Monday, October 29, 2007

Path Dependent Problem

Saw a fun problem posed on one of the Joel On Software forums:

On a empty chessboard, a knight starts from a point (say location x,y) and it starts moving randomly, but once it moves out of board, it can't come back inside. So what is the total probability that it stays within the board after N steps.

This problem is similar to a digital knockout barrier option, but where the path is the random movement of a chess piece across the board rather than the movement of a security price over time. The solution I wrote up was as follows:


This can be computed as the an expectation function across all possible paths (including paths outside of the 8x8 grid). Think of a 8-way tree where the root represents the starting position and each node has 8 children representing each of the 8 possible moves from the current position.

The joint probability of:

- making the move (1/8)
- within grid (0 or 1)

should be the value of any given node (basically 1/8 or 0). For any given path of length N, the joint probability of having taken the path and being fully within the grid is either (1/8)^N or 0. The expectation function simply sums across all possible N length paths.

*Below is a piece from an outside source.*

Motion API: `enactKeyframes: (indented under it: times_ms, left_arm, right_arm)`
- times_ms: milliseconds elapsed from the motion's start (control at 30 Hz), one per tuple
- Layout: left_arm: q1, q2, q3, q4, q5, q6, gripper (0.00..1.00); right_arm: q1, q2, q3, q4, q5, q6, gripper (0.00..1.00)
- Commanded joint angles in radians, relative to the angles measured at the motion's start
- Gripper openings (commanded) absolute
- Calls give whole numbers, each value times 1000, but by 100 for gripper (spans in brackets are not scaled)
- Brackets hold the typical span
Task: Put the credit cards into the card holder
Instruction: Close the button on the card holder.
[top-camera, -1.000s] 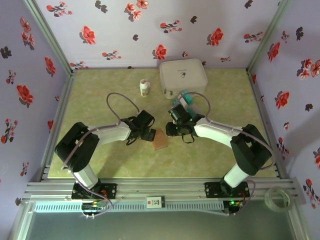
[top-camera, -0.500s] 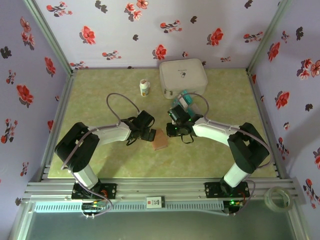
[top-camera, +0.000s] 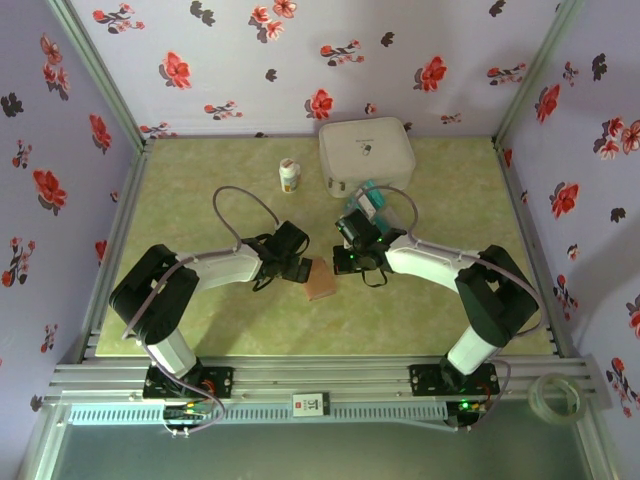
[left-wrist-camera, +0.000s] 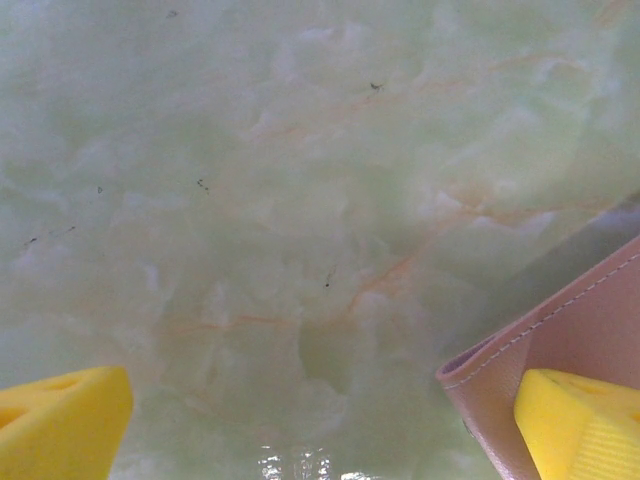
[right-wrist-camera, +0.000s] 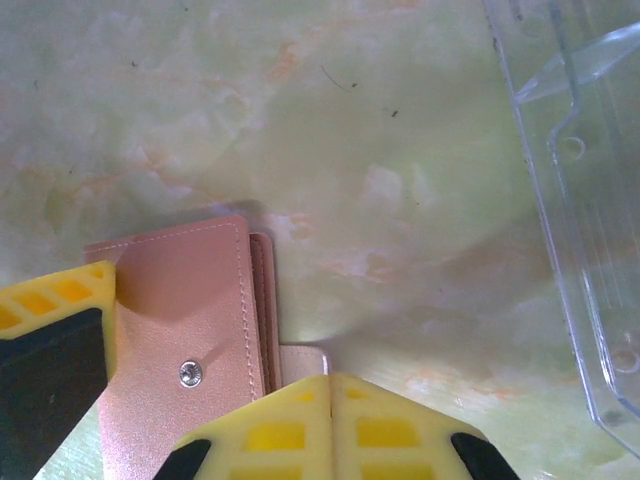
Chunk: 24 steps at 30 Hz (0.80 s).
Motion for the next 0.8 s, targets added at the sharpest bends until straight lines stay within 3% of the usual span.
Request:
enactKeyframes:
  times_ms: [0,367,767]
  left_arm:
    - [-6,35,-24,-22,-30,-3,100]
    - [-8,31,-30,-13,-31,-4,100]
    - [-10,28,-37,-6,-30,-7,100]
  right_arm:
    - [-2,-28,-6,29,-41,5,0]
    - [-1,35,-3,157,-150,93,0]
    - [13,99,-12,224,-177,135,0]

The expectation function and paths can be expressed as a recursive sum (assuming i,j in chessboard for [1,8]):

E(i,j,N) =
  • 1/8[E(i-2,j-1,N-1) + E(i-2,j+1,N-1) + E(i+2,j-1,N-1) + ...] if 1 <= i,j <= 8
  • 1 if N <= 0
  • 0 otherwise



I would be curious to see other approaches for this problem. The recurrence relation with conditional function is interesting because can introduce a wide variety of conditions and payoffs. Would be easy to change the "barriers" and/or skews in the probability of moving in one direction versus another.